A group of some 100 white nationalists marched on the University of Virginia campus in Charlottesville, VA, Friday night carrying tiki torches and chanting Nazi slogans including “Sieg heil” and “blood and soil” and giving the Nazi salute.
The march was a prelude to a larger planned “Unite the Right” rally on Saturday to protest the removal of a statue of Confederate General Robert E. Lee in a park in Charlottesville. Leaders of the “alt-right” are scheduled to speak before an audience of hundreds of right-wing activists.
At one point during Friday night’s rally, a brawl broke out when demonstrators — nearly all white men — surrounded a small group of counterprotesters who were peacefully surrounding a statue of Thomas Jefferson at the center of campus. Counterprotesters reported being hit with pepper spray by marchers; according to the Washington Post, one counterprotester also used a “chemical spray” against marchers. “They completely surrounded us and wouldn’t let us out,” local activist Emily Gorcenski told the Guardian.
The police eventually declared an “unlawful assembly” and separated the groups.
“You will not replace us!”
Organized by “pro-white” activist Jason Kessler, the march was the most explicitly fascist moment in the short history of the “alt-right” — a movement associated with a rejection of “diversity” and identity politics and a questionably-ironic willingness to engage in white nationalist, fascist and Nazi trope.
Participants chanted slogans — “White Lives Matter,” “You will not replace us,” “blood and soil” — that alluded to the white-nationalist idea that ethnic and religious diversity is “white genocide.”
In Charlottesville, White Supremacist blonde woman repeatedly yells, "You sound like a n____r!" at counter-protester. pic.twitter.com/1z6v5ASFNA— Dr. Bill (@_Doctor_Bill_) August 12, 2017
Charlottesville Mayor Michael Signer issued a statement on Friday in response to the march:
Plans to remove a Robert E. Lee statue have made Charlottesville a national flashpoint for right-wing activism
Charlottesville, like many cities in the South, still has public spaces and monuments celebrating heroes of the Confederacy — many of which weren’t erected until the 20th century, as the civil-rights movement began to pick up steam and Jim Crow laws started to come under attack.
In the wake of the 2015 massacre of several worshipers at Emmanuel AME Church in Charleston by a white supremacist, there’s been a renewed push to remove some of these Confederate monuments and rename streets and squares named after them. But where those campaigns have succeeded, there’s often been a backlash from conservatives concerned about attempts to erase history; Southerners who consider the Confederacy part of their “heritage,” and outright white nationalists.
In Charlottesville, advocates targeted a statue of Robert E. Lee in a park called Lee Square — City Council members pointed out that Lee had no connection to Charlottesville, implying that commemorating him was just an indirect way to celebrate the Confederacy, while a high-school student collected 600 signatures on a Change.org petition to rename the statue. (A counterpetition collected 2,000 signatures.)
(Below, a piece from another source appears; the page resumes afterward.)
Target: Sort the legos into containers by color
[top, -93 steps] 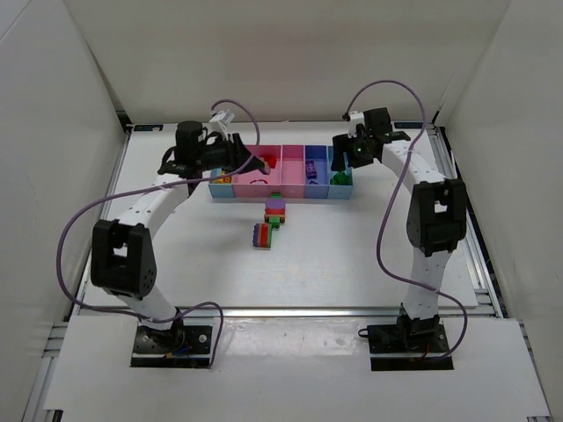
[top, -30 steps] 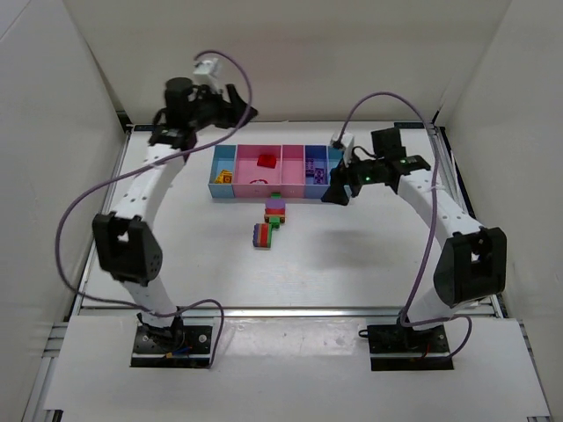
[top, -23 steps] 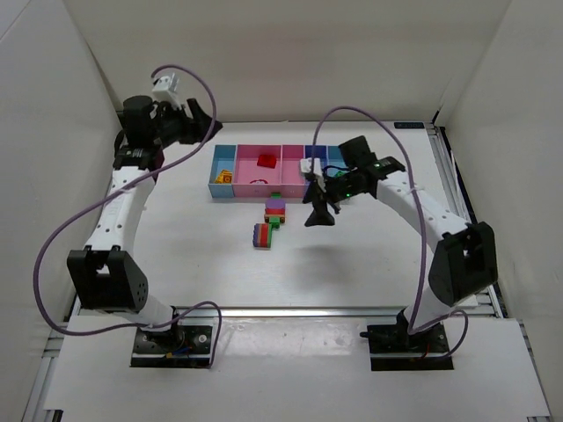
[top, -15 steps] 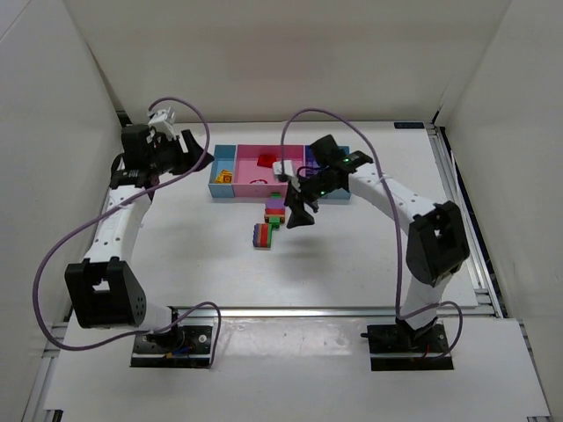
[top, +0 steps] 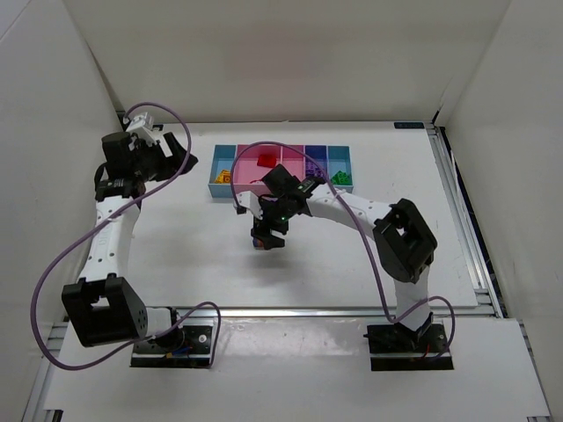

In February, the city council voted to sell the statue and rename the park. (The statue is still in place.)
The decision made the city a target for right-wing activism and shows of strength — and for activists keen to stand up to them and demonstrate that their ideas weren’t welcome. On July 8, about 30 Ku Klux Klan members held a small rally in Charlottesville, which was dwarfed by a massive counterprotest number in the hundreds.
Figures from the online “alt-right” planned a larger “Unite the Right” rally for Saturday in Charlottesville. Political researcher Spencer Sunshine of the firm Political Research Associates told the Guardian’s Jason Wilson that while the rally was originally intended to attract a broad coalition of “patriot” groups, it had become “increasingly Nazified” — with some “patriot” groups refusing to sign on, and explicitly fascist groups like the National Socialist Movement getting on board instead.
Friday’s march reflected the “Nazified” tone.
There’s been an ongoing debate about whether it’s fair to call the “alt-right” a white-nationalist movement — a debate alt-right activists appear to court, by engaging in “ironic” use of white-nationalist tropes. Many on the right believe that the left has been overly aggressive in labeling opposition to immigration and believe the Black Lives Matter movement to be “racist.” Some have responded to that by deliberately blurring the distinction between their beliefs and movements, like Naziism and the Confederacy.
That all of this has unfolded under the candidacy and presidency of Donald Trump, who is enthusiastically supported by some white nationalists and has been much more reluctant to criticize Islamophobic hate crimes than attacks against white Americans, has made it all the more important for leading political figures to try to distinguish between defensible political ideas and those that should be shunned — and between “free speech,” “hate speech,” and violence.